Author: Adrian Tam
In all programming exercises, it is difficult to go far and deep without a handy debugger. The built-in debugger, pdb
, in Python is a mature and capable one that can help us a lot if you know how to use it. In this tutorial we are going see what the pdb
can do for you as well as some of its alternative.
In this tutorial you will learn:
- What can a debugger do
- How to control a debugger
- The limitation of Python’s pdb and its alternatives
Let’s get started.
Tutorial Overview
This tutorial is in 4 parts, they are
- The concept of running a debugger
- Walk-through of using a debugger
- Debugger in Visual Studio Code
- Using GDB on a running Python program
The concept of running a debugger
The purpose of a debugger is to provide you a slow motion button to control the flow of a program. It also allow you to freeze the program at certain point of time and examine the state.
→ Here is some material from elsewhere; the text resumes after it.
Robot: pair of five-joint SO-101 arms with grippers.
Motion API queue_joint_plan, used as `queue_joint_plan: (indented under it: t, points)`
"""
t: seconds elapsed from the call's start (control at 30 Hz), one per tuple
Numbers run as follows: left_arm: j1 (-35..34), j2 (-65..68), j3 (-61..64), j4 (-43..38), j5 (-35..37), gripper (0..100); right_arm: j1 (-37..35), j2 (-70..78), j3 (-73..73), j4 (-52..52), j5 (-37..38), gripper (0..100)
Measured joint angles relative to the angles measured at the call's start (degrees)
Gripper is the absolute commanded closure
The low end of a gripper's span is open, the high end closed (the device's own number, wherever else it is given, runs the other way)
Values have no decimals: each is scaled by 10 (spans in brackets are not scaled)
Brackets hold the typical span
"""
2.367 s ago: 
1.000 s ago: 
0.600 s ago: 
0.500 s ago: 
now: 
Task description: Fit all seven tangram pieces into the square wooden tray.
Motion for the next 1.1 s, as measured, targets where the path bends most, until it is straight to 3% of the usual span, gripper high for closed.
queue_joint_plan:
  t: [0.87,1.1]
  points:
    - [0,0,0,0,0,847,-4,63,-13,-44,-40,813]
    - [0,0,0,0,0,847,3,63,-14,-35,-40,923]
The simplest operation under a debugger is to step through the code. That is to run one line of code at a time and wait for your acknowledgment before proceeding into next. The reason we want to run the program in a stop-and-go fashion is to allow us to check the logic and value or verify the algorithm.
For a larger program, we may not want to step through the code from the beginning as it may take a long time before we reached the line that we are interested in. Therefore, debuggers also provide a breakpoint feature that will kick in when a specific line of code is reached. From that point onward, we can step through it line by line.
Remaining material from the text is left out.